Summarizing a Corpus

Text data is messy and to make sense of it you often have to clean it a bit first. For example, do you want “Tuesday” and “Tuesdays” to count as separate words or the same word? Most of the time we would want to count this as the same word. Similarly with “run” and “running”. Furthermore, we often are not interested in including punctuation in the analysis - we just want to treat the text as a “bag of words”. There are libraries in R that will help you do this.

All code and data for this and the other two modules on text mining can be fond in this zip file.

In the following let’s look at Yelp reviews of Las Vegas hotels:

load('vegas_hotels.rda')

This data contains customer reviews of 18 hotels in Las Vegas. We can use the ggmap library to plot the hotel locations:

library(ggmap)
ggmap(get_map("The Strip, Las Vegas, Nevada",zoom=15,color = "bw")) +   
    geom_text(data=business,
              aes(x=longitude,y=latitude,label=name),
              size=3,color='red')

In addition to text, each review also contain a star rating from 1 to 5. Let’s see how the 18 hotels fare on average in terms of star ratings:

library(tidyverse)
library(scales)

reviews %>%
  left_join(select(business,business_id,name),
             by='business_id') %>%
  group_by(name) %>%
  summarize(n = n(),
            mean.star = mean(as.numeric(stars))) %>%
  arrange(desc(mean.star)) %>%
  ggplot() + 
  geom_point(aes(x=reorder(name,mean.star),y=mean.star,size=n))+
  coord_flip() +
  ylab('Mean Star Rating (1-5)') + 
  xlab('Hotel')

So The Venetian, Bellagio and The Cosmopolitan are clearly the highest rated hotels, while Luxor and LVH are the lowest rated. Ok, but what is behind these ratings? What are customers actually saying about these hotels? This is what we can hope to find through a text analysis.

Constructing a Document Term Matrix

In the follwing we will make use of three libraries for text mining:

## install packages
install.packages(c("tm","wordcloud","tidytext"))  ## only run once
library(tm)
library(tidytext)
library(wordcloud)

The foundation of a text analysis is a document term matrix. This is an array where each row corresponds to a document and each column corresponds to a word. The entries of the array are simply counts of how many times a certain word occurs in a certain document. Let’s look at a simple example:

example <- data.frame(document=c(1:4),
                the.text=c("I have a brown dog. My dog loves walks.",
                       "My dog likes food.",
                       "I like food.",
                       "Some dogs are black."))
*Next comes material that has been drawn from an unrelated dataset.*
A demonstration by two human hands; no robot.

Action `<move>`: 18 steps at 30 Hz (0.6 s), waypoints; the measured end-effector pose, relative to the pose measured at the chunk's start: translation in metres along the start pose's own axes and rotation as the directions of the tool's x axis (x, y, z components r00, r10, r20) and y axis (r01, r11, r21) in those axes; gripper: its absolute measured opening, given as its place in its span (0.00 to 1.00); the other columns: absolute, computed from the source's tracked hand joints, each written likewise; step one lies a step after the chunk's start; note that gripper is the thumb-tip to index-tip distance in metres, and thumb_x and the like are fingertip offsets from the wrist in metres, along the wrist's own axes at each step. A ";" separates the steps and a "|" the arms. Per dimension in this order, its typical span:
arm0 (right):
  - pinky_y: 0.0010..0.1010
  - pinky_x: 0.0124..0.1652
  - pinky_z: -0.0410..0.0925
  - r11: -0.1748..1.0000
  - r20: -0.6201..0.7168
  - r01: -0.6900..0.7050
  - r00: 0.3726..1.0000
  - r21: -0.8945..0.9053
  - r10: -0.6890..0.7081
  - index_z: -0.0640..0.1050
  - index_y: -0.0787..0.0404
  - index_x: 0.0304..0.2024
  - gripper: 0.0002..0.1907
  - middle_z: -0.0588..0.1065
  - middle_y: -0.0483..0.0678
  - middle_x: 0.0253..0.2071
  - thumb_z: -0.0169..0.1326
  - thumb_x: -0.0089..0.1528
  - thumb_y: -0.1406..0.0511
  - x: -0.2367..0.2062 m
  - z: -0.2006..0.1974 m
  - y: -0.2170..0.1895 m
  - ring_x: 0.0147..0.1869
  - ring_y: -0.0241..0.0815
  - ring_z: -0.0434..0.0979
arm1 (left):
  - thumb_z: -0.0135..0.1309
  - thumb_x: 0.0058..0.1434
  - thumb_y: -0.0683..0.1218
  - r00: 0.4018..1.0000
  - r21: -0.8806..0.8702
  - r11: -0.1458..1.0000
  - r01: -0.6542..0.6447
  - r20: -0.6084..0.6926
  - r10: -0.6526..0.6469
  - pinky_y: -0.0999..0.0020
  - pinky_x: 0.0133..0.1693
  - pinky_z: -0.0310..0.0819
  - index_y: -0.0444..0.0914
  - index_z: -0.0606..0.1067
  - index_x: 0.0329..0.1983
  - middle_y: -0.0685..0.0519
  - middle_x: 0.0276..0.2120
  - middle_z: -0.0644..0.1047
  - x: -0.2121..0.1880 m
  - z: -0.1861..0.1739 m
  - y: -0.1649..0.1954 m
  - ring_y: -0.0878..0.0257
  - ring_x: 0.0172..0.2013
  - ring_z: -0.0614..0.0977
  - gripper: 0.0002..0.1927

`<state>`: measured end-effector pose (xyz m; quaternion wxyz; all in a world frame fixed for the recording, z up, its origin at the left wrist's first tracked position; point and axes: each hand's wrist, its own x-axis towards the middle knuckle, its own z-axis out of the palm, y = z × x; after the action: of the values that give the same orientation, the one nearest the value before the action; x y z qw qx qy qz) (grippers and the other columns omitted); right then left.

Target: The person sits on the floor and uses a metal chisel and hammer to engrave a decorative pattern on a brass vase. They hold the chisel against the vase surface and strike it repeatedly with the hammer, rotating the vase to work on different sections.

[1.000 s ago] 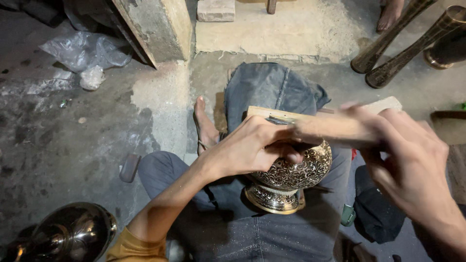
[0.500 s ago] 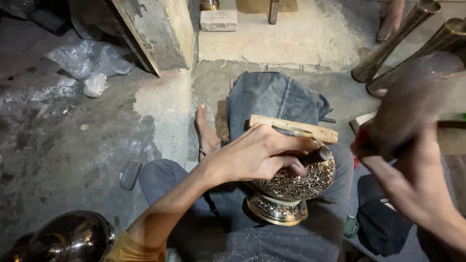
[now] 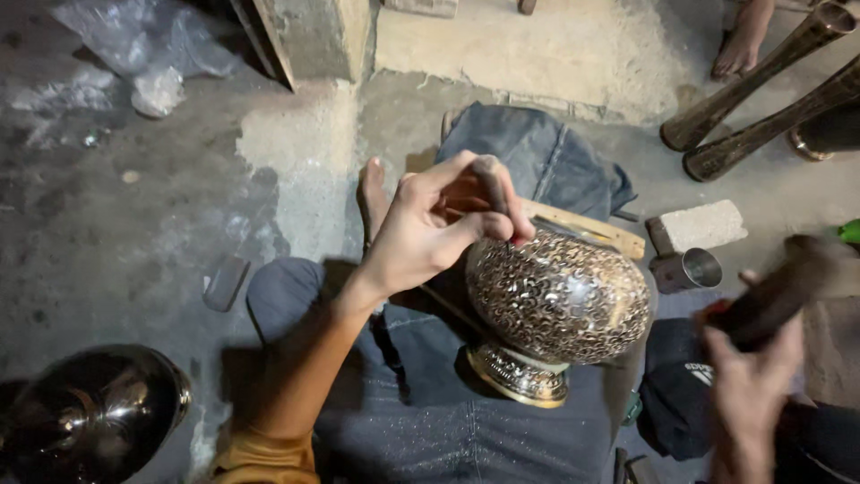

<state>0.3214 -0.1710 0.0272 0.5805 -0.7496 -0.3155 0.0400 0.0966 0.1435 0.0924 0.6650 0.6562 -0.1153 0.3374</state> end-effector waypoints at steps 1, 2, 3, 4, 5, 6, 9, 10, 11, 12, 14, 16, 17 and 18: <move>0.33 0.58 0.69 1.000 -0.033 -0.026 0.999 -0.007 0.026 0.65 0.64 0.69 0.35 0.74 0.46 0.49 0.57 0.60 0.78 -0.008 0.004 0.030 0.53 0.37 0.75 | 0.49 0.71 0.30 1.000 -0.053 0.999 -0.002 0.003 0.002 0.67 0.48 0.87 0.34 0.73 0.48 0.47 0.41 0.81 -0.005 -0.001 -0.002 0.60 0.43 0.87 0.08; 0.33 0.56 0.69 0.999 -0.070 -0.050 0.996 -0.009 0.049 0.63 0.63 0.69 0.37 0.74 0.46 0.49 0.61 0.59 0.78 -0.016 0.009 0.057 0.52 0.38 0.75 | 0.49 0.71 0.30 1.000 -0.102 0.995 -0.006 0.009 0.007 0.68 0.47 0.88 0.34 0.73 0.47 0.47 0.41 0.81 -0.009 -0.002 -0.004 0.60 0.41 0.86 0.08; 0.33 0.55 0.68 0.996 -0.027 -0.090 0.996 -0.024 0.090 0.64 0.64 0.69 0.35 0.74 0.47 0.49 0.59 0.60 0.78 -0.022 0.013 0.080 0.52 0.39 0.74 | 0.49 0.72 0.30 1.000 -0.133 0.991 0.005 0.024 -0.002 0.67 0.48 0.88 0.34 0.73 0.47 0.47 0.42 0.81 -0.011 0.000 -0.006 0.60 0.43 0.86 0.08; 0.33 0.55 0.66 0.990 0.016 -0.131 0.991 -0.043 0.131 0.66 0.64 0.70 0.34 0.74 0.48 0.49 0.57 0.62 0.79 -0.026 0.013 0.095 0.53 0.39 0.73 | 0.48 0.72 0.31 0.999 -0.167 0.986 0.016 0.037 -0.010 0.65 0.50 0.89 0.34 0.73 0.48 0.48 0.42 0.81 -0.013 0.004 -0.009 0.60 0.44 0.87 0.08; 0.33 0.55 0.68 0.985 0.013 -0.167 0.986 -0.031 0.167 0.68 0.65 0.66 0.29 0.75 0.48 0.49 0.56 0.62 0.79 -0.027 0.013 0.104 0.53 0.40 0.74 | 0.48 0.73 0.31 0.999 -0.201 0.979 0.027 0.049 -0.017 0.64 0.51 0.89 0.34 0.73 0.48 0.48 0.42 0.81 -0.014 0.007 -0.011 0.59 0.45 0.87 0.07; 0.34 0.55 0.69 0.979 0.013 -0.201 0.979 -0.016 0.201 0.70 0.67 0.62 0.25 0.76 0.48 0.49 0.55 0.62 0.78 -0.027 0.011 0.107 0.52 0.40 0.76 | 0.50 0.73 0.32 0.998 -0.181 0.983 0.043 0.060 -0.033 0.65 0.51 0.88 0.35 0.73 0.49 0.49 0.42 0.82 -0.014 0.010 -0.014 0.60 0.45 0.87 0.07; 0.33 0.54 0.71 0.996 0.023 -0.070 0.997 -0.056 0.072 0.70 0.68 0.58 0.20 0.77 0.50 0.48 0.54 0.63 0.78 -0.016 -0.003 0.079 0.49 0.40 0.78 | 0.55 0.70 0.35 0.990 -0.087 0.991 0.097 0.107 -0.088 0.67 0.50 0.86 0.35 0.73 0.51 0.49 0.42 0.83 -0.012 0.017 -0.020 0.62 0.43 0.88 0.08; 0.32 0.54 0.71 0.996 0.037 0.016 0.999 -0.084 -0.012 0.69 0.68 0.58 0.20 0.77 0.51 0.47 0.54 0.64 0.78 -0.010 -0.007 0.061 0.48 0.40 0.78 | 0.57 0.69 0.36 0.987 -0.030 0.993 0.115 0.114 -0.111 0.67 0.49 0.86 0.34 0.74 0.53 0.49 0.41 0.84 -0.011 0.018 -0.021 0.62 0.42 0.88 0.10; 0.31 0.51 0.72 0.996 0.019 0.049 0.999 -0.080 -0.048 0.68 0.68 0.58 0.20 0.76 0.51 0.48 0.54 0.65 0.79 -0.004 -0.011 0.041 0.49 0.41 0.79 | 0.58 0.67 0.37 0.983 0.025 0.991 0.135 0.123 -0.137 0.68 0.48 0.87 0.33 0.74 0.54 0.48 0.41 0.84 -0.011 0.019 -0.023 0.62 0.40 0.88 0.13; 0.30 0.49 0.74 0.994 0.002 0.083 0.997 -0.075 -0.083 0.68 0.68 0.58 0.19 0.75 0.52 0.48 0.54 0.66 0.80 0.000 -0.011 0.020 0.50 0.41 0.80 | 0.57 0.69 0.37 0.986 0.040 0.997 0.074 0.149 -0.079 0.68 0.50 0.86 0.34 0.74 0.55 0.49 0.42 0.84 -0.011 0.020 -0.026 0.62 0.42 0.89 0.13; 0.29 0.52 0.72 0.998 -0.108 -0.002 0.994 0.055 0.008 0.67 0.64 0.61 0.22 0.76 0.50 0.45 0.53 0.65 0.78 0.003 -0.008 -0.021 0.45 0.39 0.78 | 0.55 0.72 0.38 0.978 0.062 0.997 -0.051 0.206 0.038 0.69 0.52 0.84 0.36 0.74 0.58 0.51 0.45 0.84 -0.010 0.023 -0.031 0.63 0.45 0.89 0.12; 0.27 0.45 0.73 0.878 0.076 0.283 0.958 -0.385 -0.275 0.70 0.63 0.56 0.13 0.71 0.60 0.52 0.53 0.71 0.78 0.004 -0.003 -0.061 0.48 0.45 0.78 | 0.57 0.72 0.37 0.973 0.068 0.991 -0.114 0.210 0.098 0.71 0.50 0.84 0.39 0.73 0.60 0.51 0.46 0.84 -0.010 0.028 -0.037 0.65 0.44 0.89 0.15; 0.28 0.44 0.73 0.876 0.090 0.271 0.962 -0.398 -0.256 0.71 0.62 0.56 0.12 0.71 0.60 0.51 0.52 0.72 0.77 0.002 0.002 -0.078 0.48 0.46 0.78 | 0.58 0.72 0.37 0.968 0.073 0.986 -0.147 0.214 0.128 0.72 0.48 0.84 0.41 0.73 0.60 0.52 0.47 0.84 -0.011 0.030 -0.040 0.65 0.43 0.89 0.16; 0.28 0.43 0.72 0.874 0.104 0.259 0.966 -0.411 -0.237 0.71 0.61 0.56 0.11 0.71 0.61 0.50 0.51 0.73 0.76 0.003 0.005 -0.093 0.48 0.46 0.78 | 0.58 0.71 0.38 0.962 0.115 0.978 -0.173 0.234 0.143 0.72 0.47 0.84 0.42 0.73 0.61 0.52 0.47 0.84 -0.011 0.029 -0.042 0.66 0.42 0.89 0.17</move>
<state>0.2821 -0.1537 0.1095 0.3970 -0.8092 -0.4246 -0.0849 0.1222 0.1161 0.0554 0.5728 0.7222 -0.2189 0.3201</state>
This data contains four documents. The first document contains 8 unique words (or “terms”). The word “brown” occurs once while “dog” occurs twice.

library(tm)

text.c <- VCorpus(DataframeSource(select(example,the.text)))
DTM <- DocumentTermMatrix(text.c,
                          control=list(removePunctuation=TRUE,
                                       wordLengths=c(1, Inf)))
inspect(DTM)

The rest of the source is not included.